Behavior & Temperament
Greenstreaked Eartheaters are a peaceful and social species of fish. They do best when kept in groups of 3 or more fish. They are also a very active fish and love to swim around the tank.
Greenstreaked Eartheaters are very peaceful fish and get along with other fish very well. They are also a very active fish and love to swim around the tank.
The Greenstreaked Eartheater is a peaceful fish that does well in a community tank. They’re not picky eaters and get along with most other fish species.
These fish are also bottom dwellers. They spend most of their time near the substrate searching for food. As a result, they don’t compete for space with fish that occupy other parts of the water column.
Some compatible Greenstreaked Eartheater tank mates include:
- Other Eartheaters
These fish are pretty easy to breed as long as you provide them with the right environment. Greenstreaked Eartheaters typically spawn during the rainy season in their natural habitat.
To recreate this, you should increase the humidity in your breeding tank. You can do this by adding live plants or by using a humidifier.
The other key element is temperature. Greenstreaked Eartheaters like it on the warm side. aim for around 86 degrees Fahrenheit.
Once the breeding tank is set up, add two males for every female.
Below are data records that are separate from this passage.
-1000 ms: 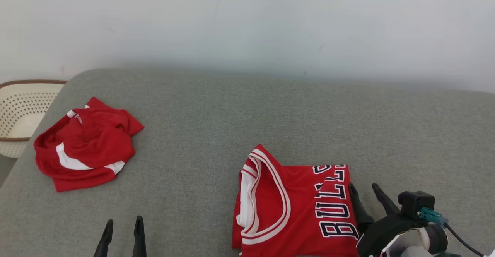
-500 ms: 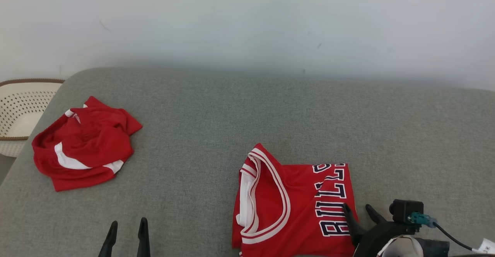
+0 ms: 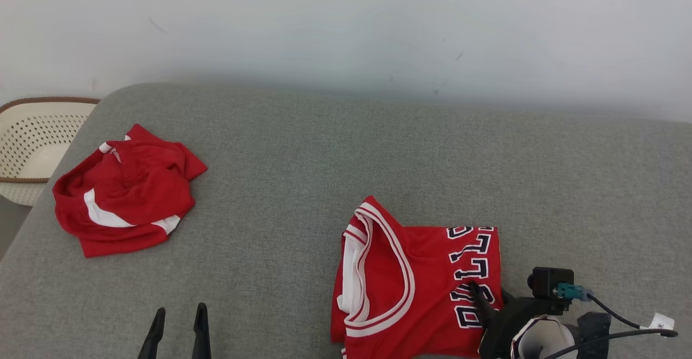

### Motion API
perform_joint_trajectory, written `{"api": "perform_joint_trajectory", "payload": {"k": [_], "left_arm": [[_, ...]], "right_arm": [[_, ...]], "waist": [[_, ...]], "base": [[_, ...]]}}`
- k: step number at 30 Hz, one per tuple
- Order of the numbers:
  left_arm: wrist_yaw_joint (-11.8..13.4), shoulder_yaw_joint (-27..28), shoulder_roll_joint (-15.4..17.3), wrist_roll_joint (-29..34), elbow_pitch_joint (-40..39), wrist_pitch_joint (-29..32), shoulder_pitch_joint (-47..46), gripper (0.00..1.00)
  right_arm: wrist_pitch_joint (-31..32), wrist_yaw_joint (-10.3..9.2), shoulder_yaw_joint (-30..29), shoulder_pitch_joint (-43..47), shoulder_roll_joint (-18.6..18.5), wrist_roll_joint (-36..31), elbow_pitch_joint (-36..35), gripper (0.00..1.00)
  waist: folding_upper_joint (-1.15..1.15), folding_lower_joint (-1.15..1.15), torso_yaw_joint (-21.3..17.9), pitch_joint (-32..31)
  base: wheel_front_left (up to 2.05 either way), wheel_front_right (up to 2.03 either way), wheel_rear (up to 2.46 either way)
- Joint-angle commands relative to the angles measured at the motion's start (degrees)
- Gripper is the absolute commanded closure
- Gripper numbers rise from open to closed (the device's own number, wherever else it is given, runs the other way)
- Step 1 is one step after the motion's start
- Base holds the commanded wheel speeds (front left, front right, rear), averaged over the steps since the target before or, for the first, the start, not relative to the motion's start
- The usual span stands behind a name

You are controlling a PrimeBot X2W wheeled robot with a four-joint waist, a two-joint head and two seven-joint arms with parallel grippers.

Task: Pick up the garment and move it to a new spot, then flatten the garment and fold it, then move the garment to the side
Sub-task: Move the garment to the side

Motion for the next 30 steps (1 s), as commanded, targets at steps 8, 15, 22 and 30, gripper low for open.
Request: {"api": "perform_joint_trajectory", "payload": {"k": [8,15,22,30], "left_arm": [[0.4,0.4,0.1,-0.3,0.0,-0.2,-0.4,0.00],[0.3,0.5,0.0,-0.6,-0.7,-0.2,-0.8,0.00],[-0.2,0.5,0.2,0.3,-1.4,-0.2,-2.6,0.00],[-0.6,0.4,1.0,1.2,-2.2,-0.2,-4.9,0.00]], "right_arm": [[-3.3,-0.02,3.0,-4.1,-2.5,1.8,0.0,1.00],[-3.8,-0.02,4.3,-11.0,-7.0,2.0,0.2,1.00],[-3.8,-0.02,5.4,-18.6,-12.3,1.6,1.7,1.00],[-4.1,-0.02,6.4,-25.1,-18.0,2.2,3.9,1.00]], "waist": [[0.00,0.00,-0.9,0.7],[0.00,0.00,-3.3,2.7],[0.00,0.00,-5.8,6.3],[0.00,0.00,-7.6,10.0]], "base": [[0.00,0.00,0.00],[0.00,0.00,0.00],[0.00,0.00,0.00],[0.00,0.00,0.00]]}}
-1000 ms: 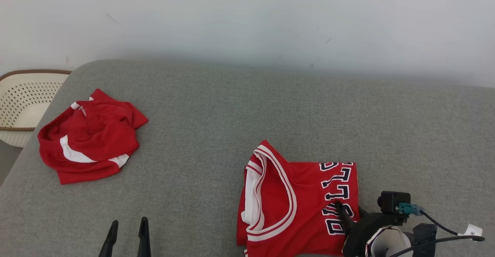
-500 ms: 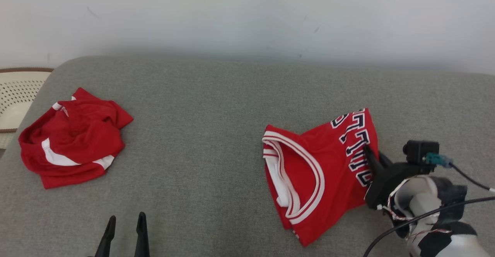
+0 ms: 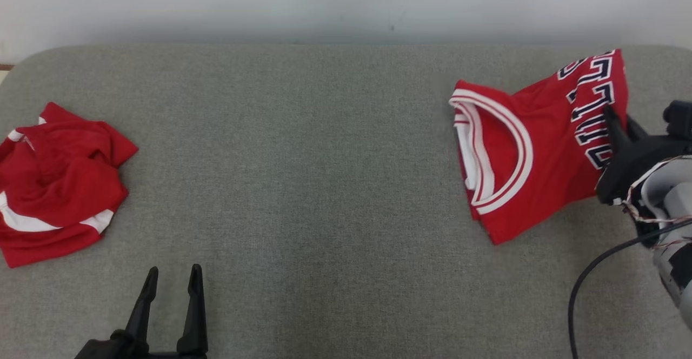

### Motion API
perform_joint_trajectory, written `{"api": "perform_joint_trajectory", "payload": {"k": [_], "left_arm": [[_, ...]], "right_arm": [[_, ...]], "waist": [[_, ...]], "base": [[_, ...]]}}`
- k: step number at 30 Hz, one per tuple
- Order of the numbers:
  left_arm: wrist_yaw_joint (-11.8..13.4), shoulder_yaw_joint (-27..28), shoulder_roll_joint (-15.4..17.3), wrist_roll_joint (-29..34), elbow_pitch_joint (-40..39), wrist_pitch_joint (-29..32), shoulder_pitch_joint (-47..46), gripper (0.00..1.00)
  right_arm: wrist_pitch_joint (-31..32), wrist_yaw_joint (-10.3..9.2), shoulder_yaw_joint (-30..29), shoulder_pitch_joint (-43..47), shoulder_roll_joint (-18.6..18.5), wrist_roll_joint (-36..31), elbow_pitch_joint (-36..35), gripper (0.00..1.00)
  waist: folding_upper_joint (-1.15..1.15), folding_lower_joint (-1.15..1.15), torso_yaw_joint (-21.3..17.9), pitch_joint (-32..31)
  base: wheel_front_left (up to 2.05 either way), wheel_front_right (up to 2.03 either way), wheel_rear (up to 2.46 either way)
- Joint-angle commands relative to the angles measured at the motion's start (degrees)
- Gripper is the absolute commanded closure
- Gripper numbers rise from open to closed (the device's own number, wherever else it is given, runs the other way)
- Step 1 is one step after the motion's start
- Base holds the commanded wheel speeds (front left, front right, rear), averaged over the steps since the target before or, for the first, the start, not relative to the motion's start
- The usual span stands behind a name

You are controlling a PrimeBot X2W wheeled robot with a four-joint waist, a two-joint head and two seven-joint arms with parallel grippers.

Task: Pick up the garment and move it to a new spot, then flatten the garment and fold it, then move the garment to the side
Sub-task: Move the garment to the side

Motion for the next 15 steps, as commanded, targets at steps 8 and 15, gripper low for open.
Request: {"api": "perform_joint_trajectory", "payload": {"k": [8,15], "left_arm": [[-0.4,-0.5,1.9,1.4,-2.5,0.2,-3.5,0.00],[-0.3,-0.2,3.2,1.8,-5.0,1.0,-5.1,0.00]], "right_arm": [[0.5,-0.04,1.6,-7.8,-6.6,0.2,3.5,1.00],[0.8,-0.04,3.1,-13.0,-9.7,-0.4,6.3,1.00]], "waist": [[-0.01,-0.01,-2.4,6.4],[-0.01,-0.01,-2.7,9.8]], "base": [[0.00,0.00,0.00],[0.00,0.00,0.00]]}}
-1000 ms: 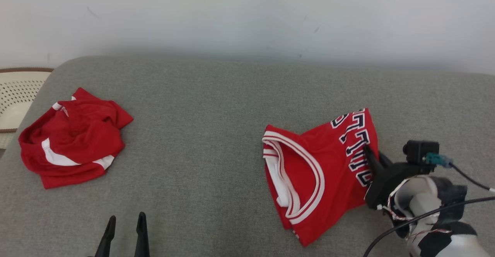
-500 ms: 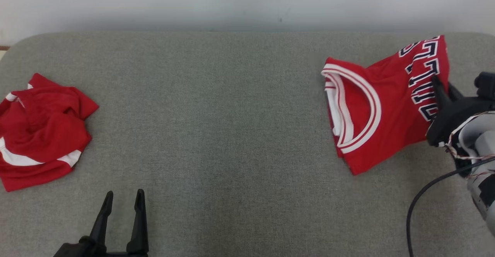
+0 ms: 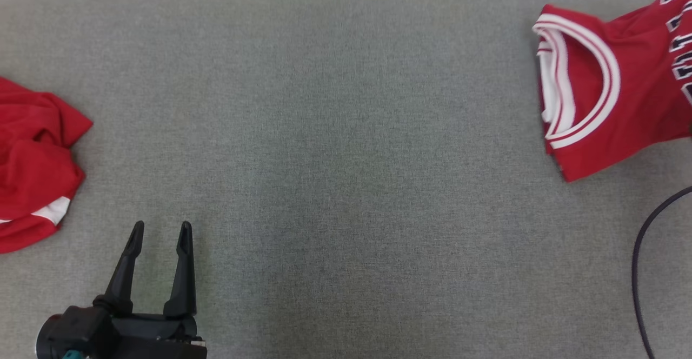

These fish are not aggressive, so you don’t have to worry about them fighting.
The next step is to start feeding the fish live foods. This will help to trigger spawning. You may see the females start to swell with eggs.
When that happens, the males will start to build nests out of plant material. They’ll use their mouths to dig a small pit and then fill it with plants.
Once the female is ready to lay her eggs, she’ll do it in the male’s nest. He’ll then carefully guard them until they hatch.
Eggs usually take about two weeks to hatch. When they do, the fry will be able to feed on microscopic organisms in the water. You can supplement their diet with baby brine shrimp or other live foods.
The Greenstreaked Eartheater is a great fish for anyone looking for a challenge. They’re not the easiest fish to take care of, but they’re definitely worth it.
These fish are absolutely beautiful and they’re sure to add some flair to your tank. Just be prepared to put in a little extra work to keep them healthy and happy.
But trust us, it’s definitely worth it.